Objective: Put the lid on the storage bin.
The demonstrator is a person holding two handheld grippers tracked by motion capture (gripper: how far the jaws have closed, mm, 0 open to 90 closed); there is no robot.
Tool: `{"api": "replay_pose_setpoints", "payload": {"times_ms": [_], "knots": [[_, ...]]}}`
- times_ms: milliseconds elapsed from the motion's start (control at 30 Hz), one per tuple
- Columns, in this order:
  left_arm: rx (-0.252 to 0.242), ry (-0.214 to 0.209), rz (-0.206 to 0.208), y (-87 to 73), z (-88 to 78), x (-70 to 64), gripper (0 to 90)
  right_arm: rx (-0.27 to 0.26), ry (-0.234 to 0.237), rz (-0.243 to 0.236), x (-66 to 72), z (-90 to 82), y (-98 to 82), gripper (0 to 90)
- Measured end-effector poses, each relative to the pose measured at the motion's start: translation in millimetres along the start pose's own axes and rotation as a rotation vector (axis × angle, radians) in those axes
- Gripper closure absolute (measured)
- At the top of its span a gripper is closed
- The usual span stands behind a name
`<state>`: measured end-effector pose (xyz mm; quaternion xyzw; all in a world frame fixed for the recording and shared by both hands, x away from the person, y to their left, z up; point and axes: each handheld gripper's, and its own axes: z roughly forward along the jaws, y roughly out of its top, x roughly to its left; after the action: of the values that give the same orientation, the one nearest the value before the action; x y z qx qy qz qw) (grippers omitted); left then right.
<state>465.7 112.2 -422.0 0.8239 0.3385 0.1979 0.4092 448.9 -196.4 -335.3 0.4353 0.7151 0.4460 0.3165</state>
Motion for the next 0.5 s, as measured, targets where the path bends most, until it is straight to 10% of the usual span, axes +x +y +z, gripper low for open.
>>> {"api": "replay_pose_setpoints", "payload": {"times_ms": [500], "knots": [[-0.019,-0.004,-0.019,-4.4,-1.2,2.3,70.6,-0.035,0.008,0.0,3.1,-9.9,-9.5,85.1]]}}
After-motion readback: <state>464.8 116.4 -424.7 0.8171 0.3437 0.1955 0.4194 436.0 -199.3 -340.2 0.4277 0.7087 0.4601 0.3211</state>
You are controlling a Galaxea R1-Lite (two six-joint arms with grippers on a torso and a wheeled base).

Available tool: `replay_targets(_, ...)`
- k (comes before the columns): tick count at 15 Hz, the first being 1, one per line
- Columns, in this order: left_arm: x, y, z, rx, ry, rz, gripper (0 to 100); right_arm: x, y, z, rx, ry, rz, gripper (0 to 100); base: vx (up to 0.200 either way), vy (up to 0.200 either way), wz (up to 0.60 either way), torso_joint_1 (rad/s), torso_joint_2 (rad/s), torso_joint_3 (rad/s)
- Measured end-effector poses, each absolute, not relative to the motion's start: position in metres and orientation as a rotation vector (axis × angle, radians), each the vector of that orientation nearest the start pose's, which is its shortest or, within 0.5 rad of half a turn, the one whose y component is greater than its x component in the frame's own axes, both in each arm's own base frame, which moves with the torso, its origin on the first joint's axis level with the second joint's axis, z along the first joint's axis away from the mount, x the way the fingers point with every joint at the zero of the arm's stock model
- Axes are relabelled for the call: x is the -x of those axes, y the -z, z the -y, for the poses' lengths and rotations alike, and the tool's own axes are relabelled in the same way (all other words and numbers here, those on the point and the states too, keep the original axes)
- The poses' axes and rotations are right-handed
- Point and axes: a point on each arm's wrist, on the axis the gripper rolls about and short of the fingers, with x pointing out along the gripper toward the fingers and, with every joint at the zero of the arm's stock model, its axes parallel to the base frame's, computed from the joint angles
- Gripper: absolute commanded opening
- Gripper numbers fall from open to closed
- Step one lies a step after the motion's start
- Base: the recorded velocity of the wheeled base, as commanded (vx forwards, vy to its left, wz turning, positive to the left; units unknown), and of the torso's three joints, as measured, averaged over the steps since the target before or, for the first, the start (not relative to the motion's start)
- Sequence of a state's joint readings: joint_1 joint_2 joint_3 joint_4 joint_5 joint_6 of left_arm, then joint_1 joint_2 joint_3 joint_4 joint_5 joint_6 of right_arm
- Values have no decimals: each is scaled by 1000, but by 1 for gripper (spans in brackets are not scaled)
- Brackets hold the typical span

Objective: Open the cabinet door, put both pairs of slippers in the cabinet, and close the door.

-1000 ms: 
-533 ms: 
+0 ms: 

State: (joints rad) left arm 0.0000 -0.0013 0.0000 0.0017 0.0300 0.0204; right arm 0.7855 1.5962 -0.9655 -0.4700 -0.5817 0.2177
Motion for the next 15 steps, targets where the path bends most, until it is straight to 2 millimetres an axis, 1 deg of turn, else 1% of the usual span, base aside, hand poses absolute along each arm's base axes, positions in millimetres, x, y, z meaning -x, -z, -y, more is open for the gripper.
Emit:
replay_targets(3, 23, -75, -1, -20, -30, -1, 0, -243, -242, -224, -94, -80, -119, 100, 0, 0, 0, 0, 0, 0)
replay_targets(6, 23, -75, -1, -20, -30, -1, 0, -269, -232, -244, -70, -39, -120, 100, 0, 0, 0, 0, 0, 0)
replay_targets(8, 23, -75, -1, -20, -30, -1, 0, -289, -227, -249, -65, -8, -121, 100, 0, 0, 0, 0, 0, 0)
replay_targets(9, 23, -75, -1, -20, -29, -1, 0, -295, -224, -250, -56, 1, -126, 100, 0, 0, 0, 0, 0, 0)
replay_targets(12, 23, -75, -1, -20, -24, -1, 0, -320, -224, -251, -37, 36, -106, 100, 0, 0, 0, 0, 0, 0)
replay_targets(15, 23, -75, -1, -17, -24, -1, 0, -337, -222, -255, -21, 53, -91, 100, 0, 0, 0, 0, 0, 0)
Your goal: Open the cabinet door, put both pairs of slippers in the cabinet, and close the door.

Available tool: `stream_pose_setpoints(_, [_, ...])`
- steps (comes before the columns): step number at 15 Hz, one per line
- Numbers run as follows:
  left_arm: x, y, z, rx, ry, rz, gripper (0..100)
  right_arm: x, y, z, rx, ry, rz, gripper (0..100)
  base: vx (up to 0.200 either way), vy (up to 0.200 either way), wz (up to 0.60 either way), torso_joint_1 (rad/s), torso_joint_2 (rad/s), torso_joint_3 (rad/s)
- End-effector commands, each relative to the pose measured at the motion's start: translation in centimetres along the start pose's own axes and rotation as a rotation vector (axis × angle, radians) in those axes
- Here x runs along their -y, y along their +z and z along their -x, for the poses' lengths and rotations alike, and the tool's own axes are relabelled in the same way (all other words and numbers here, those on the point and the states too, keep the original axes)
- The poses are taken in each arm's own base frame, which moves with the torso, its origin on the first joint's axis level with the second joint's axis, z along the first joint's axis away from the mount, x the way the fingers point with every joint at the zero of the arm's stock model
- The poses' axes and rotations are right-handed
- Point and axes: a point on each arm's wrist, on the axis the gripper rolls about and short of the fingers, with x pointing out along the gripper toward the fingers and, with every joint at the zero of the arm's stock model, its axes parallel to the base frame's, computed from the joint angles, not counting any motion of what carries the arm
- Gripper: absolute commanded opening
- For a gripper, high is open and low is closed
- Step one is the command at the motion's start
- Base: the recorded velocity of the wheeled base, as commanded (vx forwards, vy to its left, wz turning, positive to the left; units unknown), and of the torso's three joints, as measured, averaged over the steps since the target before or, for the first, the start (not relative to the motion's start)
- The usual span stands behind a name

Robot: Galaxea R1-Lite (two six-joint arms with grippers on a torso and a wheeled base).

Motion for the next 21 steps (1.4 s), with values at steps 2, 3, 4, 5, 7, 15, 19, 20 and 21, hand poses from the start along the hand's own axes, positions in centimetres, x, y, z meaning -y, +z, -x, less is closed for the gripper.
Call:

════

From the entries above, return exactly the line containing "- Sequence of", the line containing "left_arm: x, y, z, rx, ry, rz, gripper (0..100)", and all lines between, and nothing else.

- Sequence of a state's joint readings: joint_1 joint_2 joint_3 joint_4 joint_5 joint_6 of left_arm, then joint_1 joint_2 joint_3 joint_4 joint_5 joint_6 of right_arm
- Values have no decimals: each is scaled by 1000, but by 1 for gripper (spans in brackets are not scaled)
- Brackets hold the typical span

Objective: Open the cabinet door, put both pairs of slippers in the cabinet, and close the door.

-1000 ms: 
-533 ms: 
+0 ms: 

State: (joints rad) left arm 0.0000 -0.0013 0.0000 0.0017 0.0300 0.0204; right arm 0.7855 1.5962 -0.9655 -0.4700 -0.5817 0.2177
Motion for the next 15 steps, targets where the path bends most, until it is straight to 2 millimetres an axis, 1 deg of turn, else 1% of the usual span, base aside, hand poses absolute along each arm's base axes, positions in millimetres, x, y, z meaning -x, -z, -y, more is open for the gripper.
Emit:
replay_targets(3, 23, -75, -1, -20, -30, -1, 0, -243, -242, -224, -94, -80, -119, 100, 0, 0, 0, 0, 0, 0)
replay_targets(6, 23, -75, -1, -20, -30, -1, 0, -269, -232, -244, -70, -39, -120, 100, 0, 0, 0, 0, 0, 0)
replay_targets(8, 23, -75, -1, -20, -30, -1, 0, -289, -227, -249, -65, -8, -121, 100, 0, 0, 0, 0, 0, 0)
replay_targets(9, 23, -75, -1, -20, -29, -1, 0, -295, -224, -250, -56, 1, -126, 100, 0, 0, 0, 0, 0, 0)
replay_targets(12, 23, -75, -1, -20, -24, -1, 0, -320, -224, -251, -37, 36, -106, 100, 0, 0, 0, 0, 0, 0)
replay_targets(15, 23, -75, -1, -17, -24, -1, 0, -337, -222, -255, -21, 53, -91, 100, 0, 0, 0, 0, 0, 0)
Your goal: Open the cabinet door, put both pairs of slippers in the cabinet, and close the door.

Available tool: `stream_pose_setpoints(_, [_, ...])`
- steps (comes before the columns): step number at 15 Hz, one per line
- Numbers run as follows:
  left_arm: x, y, z, rx, ry, rz, gripper (0..100)

The answer to this exercise is complete.